PATH_TO_BIN_DIR="../bin"
 
#Create the directory above if not exists.
mkdir -p $PATH_TO_BIN_DIR
 
#Remove all binary files created at the previous compile time.
find $PATH_TO_BIN_DIR -type f -name "*.class" -exec rm -f {} \;
 
#Strip the path component.
file_name=$(basename $1)
 
#Strip the file extension.
class_name="${file_name%.*}"
 
#Path to the Processing core library.
PATH_TO_JAR_FILE="/Applications/Processing.app/Contents/Resources/Java/core/library/core.jar"
 
#Compile.
javac -d $PATH_TO_BIN_DIR -classpath $PATH_TO_JAR_FILE: $file_name
 
#Run.
java -classpath $PATH_TO_BIN_DIR:$PATH_TO_JAR_FILE: $class_name

When building Main.java by Build command on Sublime Text 2, this bash file will be executed, linking to the Processing library, compiling all the files to store them in a bin directory in the parent directory, and running the program. Below is an example of a project hierarchy.

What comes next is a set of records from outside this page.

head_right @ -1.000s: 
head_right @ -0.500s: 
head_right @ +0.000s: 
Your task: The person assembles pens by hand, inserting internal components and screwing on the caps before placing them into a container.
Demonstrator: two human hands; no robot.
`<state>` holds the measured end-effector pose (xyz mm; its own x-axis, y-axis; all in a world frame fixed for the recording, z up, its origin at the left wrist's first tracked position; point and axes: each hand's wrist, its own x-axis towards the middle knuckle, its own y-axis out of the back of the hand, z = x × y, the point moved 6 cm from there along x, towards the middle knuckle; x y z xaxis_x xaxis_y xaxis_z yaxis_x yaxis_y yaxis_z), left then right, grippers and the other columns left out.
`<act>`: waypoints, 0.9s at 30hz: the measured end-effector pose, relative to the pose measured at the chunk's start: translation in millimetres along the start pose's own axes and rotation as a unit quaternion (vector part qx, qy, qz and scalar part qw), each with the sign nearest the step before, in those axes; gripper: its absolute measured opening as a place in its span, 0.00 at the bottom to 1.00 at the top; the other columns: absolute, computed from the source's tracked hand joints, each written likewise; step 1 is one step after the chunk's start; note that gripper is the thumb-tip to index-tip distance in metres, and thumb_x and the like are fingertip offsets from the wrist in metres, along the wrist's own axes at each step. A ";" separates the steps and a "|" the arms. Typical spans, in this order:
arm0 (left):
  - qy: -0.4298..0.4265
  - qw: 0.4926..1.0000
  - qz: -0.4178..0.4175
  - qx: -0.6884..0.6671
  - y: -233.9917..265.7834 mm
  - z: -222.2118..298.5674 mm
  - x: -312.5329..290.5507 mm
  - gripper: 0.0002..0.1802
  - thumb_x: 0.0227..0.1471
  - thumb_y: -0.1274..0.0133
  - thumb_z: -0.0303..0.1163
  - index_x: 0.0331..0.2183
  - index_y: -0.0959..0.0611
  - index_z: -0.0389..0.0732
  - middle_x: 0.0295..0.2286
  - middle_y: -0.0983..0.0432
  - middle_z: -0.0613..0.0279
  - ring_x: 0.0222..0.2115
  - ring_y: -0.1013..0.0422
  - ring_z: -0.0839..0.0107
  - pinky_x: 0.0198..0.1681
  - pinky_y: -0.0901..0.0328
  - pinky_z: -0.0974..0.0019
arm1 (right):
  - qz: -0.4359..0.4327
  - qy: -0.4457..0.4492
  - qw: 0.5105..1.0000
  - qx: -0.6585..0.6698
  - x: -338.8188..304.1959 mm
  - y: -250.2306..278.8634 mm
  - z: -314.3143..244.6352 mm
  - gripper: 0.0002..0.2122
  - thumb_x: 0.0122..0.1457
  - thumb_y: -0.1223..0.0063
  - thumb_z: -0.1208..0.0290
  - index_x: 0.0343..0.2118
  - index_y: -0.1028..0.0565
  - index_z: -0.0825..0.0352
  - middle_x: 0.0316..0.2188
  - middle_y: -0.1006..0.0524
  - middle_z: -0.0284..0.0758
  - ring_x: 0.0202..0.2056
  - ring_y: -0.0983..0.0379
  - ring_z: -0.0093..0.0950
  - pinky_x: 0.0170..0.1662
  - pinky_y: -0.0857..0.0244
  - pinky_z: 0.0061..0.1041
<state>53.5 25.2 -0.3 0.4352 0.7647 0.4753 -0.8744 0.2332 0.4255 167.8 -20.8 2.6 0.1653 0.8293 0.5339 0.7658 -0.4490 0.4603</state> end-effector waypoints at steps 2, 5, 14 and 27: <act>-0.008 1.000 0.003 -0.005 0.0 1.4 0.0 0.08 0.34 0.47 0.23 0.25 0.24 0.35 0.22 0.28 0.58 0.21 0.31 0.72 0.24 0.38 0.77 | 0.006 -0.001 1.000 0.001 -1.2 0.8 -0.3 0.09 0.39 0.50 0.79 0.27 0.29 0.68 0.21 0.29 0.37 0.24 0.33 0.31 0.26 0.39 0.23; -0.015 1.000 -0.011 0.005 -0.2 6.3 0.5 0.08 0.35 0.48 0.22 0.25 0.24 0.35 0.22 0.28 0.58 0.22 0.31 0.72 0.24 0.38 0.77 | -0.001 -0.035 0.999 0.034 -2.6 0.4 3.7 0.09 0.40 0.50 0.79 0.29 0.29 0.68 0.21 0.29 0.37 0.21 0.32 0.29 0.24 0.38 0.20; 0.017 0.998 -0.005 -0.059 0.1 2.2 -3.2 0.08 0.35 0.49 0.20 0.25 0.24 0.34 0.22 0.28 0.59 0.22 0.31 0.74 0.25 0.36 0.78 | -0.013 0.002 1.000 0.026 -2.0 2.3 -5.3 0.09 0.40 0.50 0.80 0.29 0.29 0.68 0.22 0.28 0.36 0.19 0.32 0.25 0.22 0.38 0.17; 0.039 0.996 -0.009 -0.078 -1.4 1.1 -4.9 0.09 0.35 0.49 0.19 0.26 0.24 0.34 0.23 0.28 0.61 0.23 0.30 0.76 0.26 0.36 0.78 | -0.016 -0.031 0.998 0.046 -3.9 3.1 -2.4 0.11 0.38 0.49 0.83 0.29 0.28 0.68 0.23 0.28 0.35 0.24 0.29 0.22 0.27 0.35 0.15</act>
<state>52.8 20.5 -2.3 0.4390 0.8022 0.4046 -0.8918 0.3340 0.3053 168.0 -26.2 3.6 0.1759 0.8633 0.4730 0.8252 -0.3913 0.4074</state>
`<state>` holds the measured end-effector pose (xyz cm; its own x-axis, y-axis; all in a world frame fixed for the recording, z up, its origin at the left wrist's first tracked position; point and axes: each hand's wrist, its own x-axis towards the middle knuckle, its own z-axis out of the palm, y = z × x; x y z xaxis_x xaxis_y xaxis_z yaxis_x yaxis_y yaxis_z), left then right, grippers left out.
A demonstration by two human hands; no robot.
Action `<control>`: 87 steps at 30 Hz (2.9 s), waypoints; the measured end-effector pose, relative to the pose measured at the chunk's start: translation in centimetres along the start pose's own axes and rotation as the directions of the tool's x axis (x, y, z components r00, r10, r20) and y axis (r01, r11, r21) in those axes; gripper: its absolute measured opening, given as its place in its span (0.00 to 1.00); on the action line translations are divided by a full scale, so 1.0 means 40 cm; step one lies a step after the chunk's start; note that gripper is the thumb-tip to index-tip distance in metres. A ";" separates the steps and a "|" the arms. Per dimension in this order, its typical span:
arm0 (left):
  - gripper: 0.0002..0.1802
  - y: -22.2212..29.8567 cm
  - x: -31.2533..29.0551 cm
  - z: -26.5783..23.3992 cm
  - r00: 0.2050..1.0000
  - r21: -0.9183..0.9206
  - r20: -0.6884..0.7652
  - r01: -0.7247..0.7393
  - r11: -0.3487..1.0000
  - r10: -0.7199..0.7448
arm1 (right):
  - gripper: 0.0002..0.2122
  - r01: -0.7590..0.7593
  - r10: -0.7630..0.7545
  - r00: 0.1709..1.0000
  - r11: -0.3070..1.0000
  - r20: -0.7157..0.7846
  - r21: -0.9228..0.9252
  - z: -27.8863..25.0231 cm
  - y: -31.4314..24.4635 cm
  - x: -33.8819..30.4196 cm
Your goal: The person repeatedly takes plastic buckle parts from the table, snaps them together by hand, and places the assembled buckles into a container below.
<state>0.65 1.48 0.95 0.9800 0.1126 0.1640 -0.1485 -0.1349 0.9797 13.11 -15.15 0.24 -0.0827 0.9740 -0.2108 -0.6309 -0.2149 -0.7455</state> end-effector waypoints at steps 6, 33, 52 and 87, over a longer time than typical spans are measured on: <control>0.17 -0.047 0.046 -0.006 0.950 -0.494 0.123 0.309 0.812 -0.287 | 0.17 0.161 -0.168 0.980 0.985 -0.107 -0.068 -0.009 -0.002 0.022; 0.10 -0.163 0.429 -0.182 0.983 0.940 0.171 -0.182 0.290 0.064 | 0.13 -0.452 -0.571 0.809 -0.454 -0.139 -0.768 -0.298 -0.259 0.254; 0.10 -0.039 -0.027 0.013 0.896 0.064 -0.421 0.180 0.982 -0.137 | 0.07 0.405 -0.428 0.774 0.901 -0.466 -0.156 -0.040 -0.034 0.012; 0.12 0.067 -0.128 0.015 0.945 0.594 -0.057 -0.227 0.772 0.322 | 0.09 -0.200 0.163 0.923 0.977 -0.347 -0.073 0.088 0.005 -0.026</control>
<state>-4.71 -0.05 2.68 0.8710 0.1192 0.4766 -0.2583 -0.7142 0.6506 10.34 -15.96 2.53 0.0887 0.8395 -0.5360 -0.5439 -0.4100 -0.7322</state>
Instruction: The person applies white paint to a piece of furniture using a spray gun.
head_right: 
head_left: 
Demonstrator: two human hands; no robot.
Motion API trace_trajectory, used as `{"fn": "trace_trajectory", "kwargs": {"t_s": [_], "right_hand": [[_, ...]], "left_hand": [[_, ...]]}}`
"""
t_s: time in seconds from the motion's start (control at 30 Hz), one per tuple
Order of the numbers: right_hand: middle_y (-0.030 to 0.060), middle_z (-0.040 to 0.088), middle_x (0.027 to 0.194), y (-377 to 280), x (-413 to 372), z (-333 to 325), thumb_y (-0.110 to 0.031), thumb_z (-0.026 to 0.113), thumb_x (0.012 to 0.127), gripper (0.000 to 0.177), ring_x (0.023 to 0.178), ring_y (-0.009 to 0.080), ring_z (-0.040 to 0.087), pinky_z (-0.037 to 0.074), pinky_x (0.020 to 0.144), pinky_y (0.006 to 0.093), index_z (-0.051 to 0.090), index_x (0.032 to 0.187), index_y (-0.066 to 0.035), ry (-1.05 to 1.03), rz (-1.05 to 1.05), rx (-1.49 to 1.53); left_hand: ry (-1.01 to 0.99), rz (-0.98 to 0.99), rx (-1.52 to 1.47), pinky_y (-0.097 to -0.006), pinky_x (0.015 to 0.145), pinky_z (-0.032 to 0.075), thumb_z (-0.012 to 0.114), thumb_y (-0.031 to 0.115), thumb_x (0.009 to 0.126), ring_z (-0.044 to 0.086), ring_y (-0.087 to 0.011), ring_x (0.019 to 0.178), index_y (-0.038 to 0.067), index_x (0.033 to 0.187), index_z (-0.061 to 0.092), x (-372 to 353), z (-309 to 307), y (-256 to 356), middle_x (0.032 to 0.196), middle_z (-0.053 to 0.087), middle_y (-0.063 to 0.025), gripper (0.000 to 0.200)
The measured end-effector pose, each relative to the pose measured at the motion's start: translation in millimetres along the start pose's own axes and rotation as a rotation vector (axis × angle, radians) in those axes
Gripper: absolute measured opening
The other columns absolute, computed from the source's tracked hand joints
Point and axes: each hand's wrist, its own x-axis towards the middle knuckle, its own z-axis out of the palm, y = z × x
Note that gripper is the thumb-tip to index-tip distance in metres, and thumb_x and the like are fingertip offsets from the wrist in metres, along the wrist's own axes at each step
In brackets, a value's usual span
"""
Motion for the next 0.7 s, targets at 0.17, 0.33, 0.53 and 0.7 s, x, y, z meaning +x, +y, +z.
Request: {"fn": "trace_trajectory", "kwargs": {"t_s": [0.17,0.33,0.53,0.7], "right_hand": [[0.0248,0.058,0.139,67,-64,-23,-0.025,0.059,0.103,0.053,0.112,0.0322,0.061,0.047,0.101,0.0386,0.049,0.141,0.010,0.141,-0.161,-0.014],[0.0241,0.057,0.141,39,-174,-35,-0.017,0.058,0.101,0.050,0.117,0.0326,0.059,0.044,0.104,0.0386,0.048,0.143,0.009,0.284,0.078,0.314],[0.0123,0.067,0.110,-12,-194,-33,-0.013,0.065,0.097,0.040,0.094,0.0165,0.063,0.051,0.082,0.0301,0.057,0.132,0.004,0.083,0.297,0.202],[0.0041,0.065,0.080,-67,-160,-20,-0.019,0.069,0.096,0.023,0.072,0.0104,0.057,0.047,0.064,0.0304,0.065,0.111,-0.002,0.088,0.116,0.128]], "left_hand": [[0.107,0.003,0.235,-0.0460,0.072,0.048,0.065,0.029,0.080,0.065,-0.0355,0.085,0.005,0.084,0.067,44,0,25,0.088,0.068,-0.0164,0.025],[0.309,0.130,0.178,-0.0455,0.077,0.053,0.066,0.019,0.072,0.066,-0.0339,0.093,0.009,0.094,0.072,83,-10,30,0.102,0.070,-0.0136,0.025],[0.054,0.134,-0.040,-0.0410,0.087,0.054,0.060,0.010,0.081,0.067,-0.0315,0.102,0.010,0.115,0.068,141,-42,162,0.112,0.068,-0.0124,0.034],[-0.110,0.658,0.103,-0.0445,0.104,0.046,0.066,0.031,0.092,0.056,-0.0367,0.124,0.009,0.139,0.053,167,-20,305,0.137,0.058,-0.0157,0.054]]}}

Make sure the bash file is executable. In Terminal.app, type the following command from the same directory where the bash file is:

chmod u+x java_compile.sh

For more tuning around java command line tools, read the related article: How to Compile and Run Java Code from a Command Line.

Edited at 24.11.2012

One of readers gave me a comment that he had difficulties with the compile when linking multiple external libraries. Since I also find this is very hard for people who is not familiar with shell scripting, I’ll show you the way how to do this; basically what you have to do is concatenate files’ path string into one variable that will be an argument for classpath option both in compile- and run- time. As an example here is my compile file when I use OpenGL libraries (Processing 2.0). Hope this would save your time.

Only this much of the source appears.